■ **ASSIGNED TASK**: The records that appear below are to be restated word for word.

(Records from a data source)
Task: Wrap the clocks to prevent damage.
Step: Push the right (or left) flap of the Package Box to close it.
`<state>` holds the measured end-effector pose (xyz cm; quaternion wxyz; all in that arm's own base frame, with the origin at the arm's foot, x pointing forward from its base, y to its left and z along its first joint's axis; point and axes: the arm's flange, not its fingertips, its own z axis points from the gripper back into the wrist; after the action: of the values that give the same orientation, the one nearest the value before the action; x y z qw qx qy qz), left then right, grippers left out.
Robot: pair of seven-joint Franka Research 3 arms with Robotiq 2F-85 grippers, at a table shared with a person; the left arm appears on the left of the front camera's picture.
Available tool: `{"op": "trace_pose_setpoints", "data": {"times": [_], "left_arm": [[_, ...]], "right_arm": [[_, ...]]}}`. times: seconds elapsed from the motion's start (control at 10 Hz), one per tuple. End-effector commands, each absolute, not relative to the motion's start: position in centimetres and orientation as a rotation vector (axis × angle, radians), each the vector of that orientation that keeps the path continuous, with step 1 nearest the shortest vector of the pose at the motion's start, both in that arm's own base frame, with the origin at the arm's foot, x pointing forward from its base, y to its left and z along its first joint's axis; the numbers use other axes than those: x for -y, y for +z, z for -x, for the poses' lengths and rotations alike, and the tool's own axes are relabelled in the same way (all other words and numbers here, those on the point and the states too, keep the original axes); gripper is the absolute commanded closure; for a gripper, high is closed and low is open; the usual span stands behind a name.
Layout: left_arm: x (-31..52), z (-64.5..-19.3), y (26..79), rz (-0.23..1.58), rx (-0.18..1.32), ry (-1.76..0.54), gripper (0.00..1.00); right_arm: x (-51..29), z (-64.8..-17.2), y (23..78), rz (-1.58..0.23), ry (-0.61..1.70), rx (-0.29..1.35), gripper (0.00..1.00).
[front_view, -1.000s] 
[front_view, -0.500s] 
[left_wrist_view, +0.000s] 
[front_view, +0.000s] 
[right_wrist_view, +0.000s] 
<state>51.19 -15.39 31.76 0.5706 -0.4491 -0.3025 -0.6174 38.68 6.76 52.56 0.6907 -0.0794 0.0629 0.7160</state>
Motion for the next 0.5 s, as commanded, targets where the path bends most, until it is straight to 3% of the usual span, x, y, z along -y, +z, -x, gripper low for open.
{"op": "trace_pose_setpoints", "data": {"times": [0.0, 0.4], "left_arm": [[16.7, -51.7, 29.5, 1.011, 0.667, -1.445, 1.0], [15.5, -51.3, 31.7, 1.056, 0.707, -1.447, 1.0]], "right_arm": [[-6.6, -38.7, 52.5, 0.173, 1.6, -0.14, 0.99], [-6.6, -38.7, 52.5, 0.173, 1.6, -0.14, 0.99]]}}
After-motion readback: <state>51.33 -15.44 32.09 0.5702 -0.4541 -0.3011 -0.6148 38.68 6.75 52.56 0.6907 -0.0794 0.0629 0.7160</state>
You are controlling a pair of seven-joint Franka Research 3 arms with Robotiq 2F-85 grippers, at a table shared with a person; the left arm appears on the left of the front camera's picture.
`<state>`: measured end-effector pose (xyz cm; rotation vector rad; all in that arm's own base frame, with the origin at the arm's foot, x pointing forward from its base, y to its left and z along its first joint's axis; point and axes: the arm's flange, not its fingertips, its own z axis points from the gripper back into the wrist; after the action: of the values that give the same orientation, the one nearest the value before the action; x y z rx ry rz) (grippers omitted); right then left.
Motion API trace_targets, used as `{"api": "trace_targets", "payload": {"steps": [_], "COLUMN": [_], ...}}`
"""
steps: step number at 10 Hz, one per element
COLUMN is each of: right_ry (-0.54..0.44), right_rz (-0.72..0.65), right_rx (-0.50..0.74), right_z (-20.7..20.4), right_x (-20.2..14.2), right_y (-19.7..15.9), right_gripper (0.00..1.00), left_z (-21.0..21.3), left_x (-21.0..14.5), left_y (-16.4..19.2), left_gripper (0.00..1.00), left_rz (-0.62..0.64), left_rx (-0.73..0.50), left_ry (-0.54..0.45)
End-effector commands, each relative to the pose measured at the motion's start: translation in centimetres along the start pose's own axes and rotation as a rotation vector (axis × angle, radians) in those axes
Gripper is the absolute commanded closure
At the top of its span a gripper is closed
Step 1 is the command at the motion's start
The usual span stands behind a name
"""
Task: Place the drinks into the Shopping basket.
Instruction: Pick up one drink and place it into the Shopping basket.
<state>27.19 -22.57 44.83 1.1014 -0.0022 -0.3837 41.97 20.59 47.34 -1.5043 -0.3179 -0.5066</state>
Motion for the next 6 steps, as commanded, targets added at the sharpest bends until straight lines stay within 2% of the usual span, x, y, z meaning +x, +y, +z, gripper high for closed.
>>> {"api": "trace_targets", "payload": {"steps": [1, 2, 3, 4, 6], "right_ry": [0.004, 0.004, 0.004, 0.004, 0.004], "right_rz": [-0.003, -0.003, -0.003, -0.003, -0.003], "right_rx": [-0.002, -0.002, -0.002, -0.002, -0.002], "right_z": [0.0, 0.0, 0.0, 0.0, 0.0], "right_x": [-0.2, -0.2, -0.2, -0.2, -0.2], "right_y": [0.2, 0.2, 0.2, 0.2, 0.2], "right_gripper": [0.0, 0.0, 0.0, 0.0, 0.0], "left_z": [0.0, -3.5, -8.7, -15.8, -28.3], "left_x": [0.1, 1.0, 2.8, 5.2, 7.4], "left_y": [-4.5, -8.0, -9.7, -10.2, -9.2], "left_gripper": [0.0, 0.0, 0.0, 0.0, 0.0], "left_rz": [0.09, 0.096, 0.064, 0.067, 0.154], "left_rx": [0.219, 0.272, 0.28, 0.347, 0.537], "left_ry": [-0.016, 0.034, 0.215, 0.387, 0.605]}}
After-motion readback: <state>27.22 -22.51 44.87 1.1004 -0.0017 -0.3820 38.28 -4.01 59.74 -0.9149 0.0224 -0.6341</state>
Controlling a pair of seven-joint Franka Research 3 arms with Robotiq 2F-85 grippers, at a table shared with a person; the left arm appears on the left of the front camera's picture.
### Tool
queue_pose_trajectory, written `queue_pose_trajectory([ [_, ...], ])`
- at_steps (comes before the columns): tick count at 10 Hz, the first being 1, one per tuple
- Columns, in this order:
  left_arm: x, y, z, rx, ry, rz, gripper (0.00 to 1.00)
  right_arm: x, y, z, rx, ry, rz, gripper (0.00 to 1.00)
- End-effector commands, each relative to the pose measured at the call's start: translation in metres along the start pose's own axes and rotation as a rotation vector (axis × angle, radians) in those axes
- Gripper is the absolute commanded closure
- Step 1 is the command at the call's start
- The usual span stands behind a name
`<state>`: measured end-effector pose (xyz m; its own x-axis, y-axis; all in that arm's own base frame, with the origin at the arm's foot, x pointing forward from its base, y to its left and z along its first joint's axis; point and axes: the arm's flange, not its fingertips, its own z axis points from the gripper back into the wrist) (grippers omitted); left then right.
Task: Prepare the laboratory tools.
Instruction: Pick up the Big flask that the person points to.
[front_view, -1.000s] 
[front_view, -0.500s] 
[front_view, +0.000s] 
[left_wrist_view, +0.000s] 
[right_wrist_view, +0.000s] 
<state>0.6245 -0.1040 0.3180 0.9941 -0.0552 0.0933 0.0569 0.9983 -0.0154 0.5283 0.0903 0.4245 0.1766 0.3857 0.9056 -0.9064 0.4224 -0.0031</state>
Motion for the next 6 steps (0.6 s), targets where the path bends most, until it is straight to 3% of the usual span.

■ **FINAL ANSWER**:
Task: Wrap the clocks to prevent damage.
Step: Push the right (or left) flap of the Package Box to close it.
`<state>` holds the measured end-effector pose (xyz cm; quaternion wxyz; all in that arm's own base frame, with the origin at the arm's foot, x pointing forward from its base, y to its left and z along its first joint's axis; point and axes: the arm's flange, not its fingertips, its own z axis points from the gripper back into the wrist; after the action: of the values that give the same orientation, the one nearest the value before the action; x y z qw qx qy qz), left then right, grippers left out.
Robot: pair of seven-joint Franka Research 3 arms with Robotiq 2F-85 grippers, at a table shared with a person; the left arm appears on the left of the front camera's picture.
Available tool: `{"op": "trace_pose_setpoints", "data": {"times": [_], "left_arm": [[_, ...]], "right_arm": [[_, ...]]}}`. times: seconds elapsed from the motion's start (control at 10 Hz), one per tuple. End-effector commands, each absolute, not relative to the motion's start: position in centimetres and orientation as a rotation vector (axis × angle, radians), each the vector of that orientation that keeps the path continuous, with step 1 nearest the shortest vector of the pose at the motion's start, both in that arm's own base frame, with the origin at the arm's foot, x pointing forward from its base, y to its left and z along its first joint's axis; the numbers use other axes than those: x for -y, y for +z, z for -x, for the poses' lengths and rotations alike, and the tool's own axes are relabelled in the same way (all other words and numbers here, those on the point and the states too, keep the original axes); gripper is the absolute commanded closure; for a gripper, high is closed and low is open; the usual span stands behind a name.
Layout: left_arm: x (-31..52), z (-64.5..-19.3), y (26..79), rz (-0.23..1.58), rx (-0.18..1.32), ry (-1.76..0.54), gripper (0.00..1.00); right_arm: x (-51..29), z (-64.8..-17.2), y (23..78), rz (-1.58..0.23), ry (-0.61..1.70), rx (-0.29..1.35), gripper (0.00..1.00).
[front_view, -1.000s] 
[front_view, -0.500s] 
[left_wrist_view, +0.000s] 
[front_view, +0.000s] 
[right_wrist_view, +0.000s] 
<state>51.19 -15.39 31.76 0.5706 -0.4491 -0.3025 -0.6174 38.68 6.76 52.56 0.6907 -0.0794 0.0629 0.7160</state>
Motion for the next 0.5 s, as commanded, targets where the path bends most, until it is straight to 3% of the usual span, x, y, z along -y, +z, -x, gripper low for open.
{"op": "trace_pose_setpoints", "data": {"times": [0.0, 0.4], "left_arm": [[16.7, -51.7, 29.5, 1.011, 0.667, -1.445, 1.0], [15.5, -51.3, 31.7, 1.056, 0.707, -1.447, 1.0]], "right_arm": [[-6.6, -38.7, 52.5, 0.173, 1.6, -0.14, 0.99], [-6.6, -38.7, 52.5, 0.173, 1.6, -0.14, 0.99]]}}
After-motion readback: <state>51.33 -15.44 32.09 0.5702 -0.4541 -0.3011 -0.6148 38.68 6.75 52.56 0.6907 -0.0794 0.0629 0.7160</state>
You are controlling a pair of seven-joint Franka Research 3 arms with Robotiq 2F-85 grippers, at a table shared with a person; the left arm appears on the left of the front camera's picture.
`<state>`: measured end-effector pose (xyz cm; rotation vector rad; all in that arm's own base frame, with the origin at the arm's foot, x pointing forward from its base, y to its left and z along its first joint's axis; point and axes: the arm's flange, not its fingertips, its own z axis points from the gripper back into the wrist; after the action: of the values that give the same orientation, the one nearest the value before the action; x y z rx ry rz) (grippers omitted); right then left.
Motion API trace_targets, used as `{"api": "trace_targets", "payload": {"steps": [_], "COLUMN": [_], ...}}`
"""
steps: step number at 10 Hz, one per element
COLUMN is each of: right_ry (-0.54..0.44), right_rz (-0.72..0.65), right_rx (-0.50..0.74), right_z (-20.7..20.4), right_x (-20.2..14.2), right_y (-19.7..15.9), right_gripper (0.00..1.00), left_z (-21.0..21.3), left_x (-21.0..14.5), left_y (-16.4..19.2), left_gripper (0.00..1.00), left_rz (-0.62..0.64), left_rx (-0.73..0.50), left_ry (-0.54..0.45)
End-effector commands, each relative to the pose measured at the motion's start: translation in centimetres along the start pose's own axes and rotation as a rotation vector (axis × angle, radians) in those axes
Gripper is the absolute commanded closure
At the top of its span a gripper is closed
Step 1 is the command at the motion's start
The usual span stands behind a name
"""
Task: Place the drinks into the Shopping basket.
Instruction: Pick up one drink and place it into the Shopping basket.
<state>27.19 -22.57 44.83 1.1014 -0.0022 -0.3837 41.97 20.59 47.34 -1.5043 -0.3179 -0.5066</state>
Motion for the next 6 steps, as commanded, targets added at the sharpest bends until straight lines stay within 2% of the usual span, x, y, z meaning +x, +y, +z, gripper high for closed.
>>> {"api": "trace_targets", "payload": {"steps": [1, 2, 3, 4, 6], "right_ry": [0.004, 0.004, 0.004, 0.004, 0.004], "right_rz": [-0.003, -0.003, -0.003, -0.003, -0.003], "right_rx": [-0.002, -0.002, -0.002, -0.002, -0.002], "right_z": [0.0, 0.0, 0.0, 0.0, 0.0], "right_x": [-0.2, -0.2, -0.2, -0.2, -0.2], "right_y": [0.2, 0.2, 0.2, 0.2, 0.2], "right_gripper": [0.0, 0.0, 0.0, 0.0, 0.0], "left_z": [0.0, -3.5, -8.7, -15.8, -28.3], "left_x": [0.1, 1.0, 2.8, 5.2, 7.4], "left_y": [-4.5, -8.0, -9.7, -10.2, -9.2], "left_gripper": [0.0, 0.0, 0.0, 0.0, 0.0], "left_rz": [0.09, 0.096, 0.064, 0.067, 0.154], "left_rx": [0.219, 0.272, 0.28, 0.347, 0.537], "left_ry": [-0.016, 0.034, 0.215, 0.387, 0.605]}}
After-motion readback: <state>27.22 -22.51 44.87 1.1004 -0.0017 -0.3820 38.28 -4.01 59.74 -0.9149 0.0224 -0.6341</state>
Controlling a pair of seven-joint Franka Research 3 arms with Robotiq 2F-85 grippers, at a table shared with a person; the left arm appears on the left of the front camera's picture.
### Tool
queue_pose_trajectory, written `queue_pose_trajectory([ [_, ...], ])`
- at_steps (comes before the columns): tick count at 10 Hz, the first being 1, one per tuple
- Columns, in this order:
  left_arm: x, y, z, rx, ry, rz, gripper (0.00 to 1.00)
  right_arm: x, y, z, rx, ry, rz, gripper (0.00 to 1.00)
- End-effector commands, each relative to the pose measured at the call's start: translation in metres along the start pose's own axes and rotation as a rotation vector (axis × angle, radians) in those axes
- Gripper is the absolute commanded closure
- Step 1 is the command at the call's start
- The usual span stands behind a name
`<state>`: measured end-effector pose (xyz m; its own x-axis, y-axis; all in that arm's own base frame, with the origin at the arm's foot, x pointing forward from its base, y to its left and z along its first joint's axis; point and axes: the arm's flange, not its fingertips, its own z axis points from the gripper back into the wrist) (grippers omitted); left then right.
Task: Prepare the laboratory tools.
Instruction: Pick up the Big flask that the person points to.
[front_view, -1.000s] 
[front_view, -0.500s] 
[front_view, +0.000s] 
[left_wrist_view, +0.000s] 
[right_wrist_view, +0.000s] 
<state>0.6245 -0.1040 0.3180 0.9941 -0.0552 0.0933 0.0569 0.9983 -0.0154 0.5283 0.0903 0.4245 0.1766 0.3857 0.9056 -0.9064 0.4224 -0.0031</state>
Motion for the next 6 steps (0.6 s), targets where the path bends most, until it is straight to 3% of the usual span.

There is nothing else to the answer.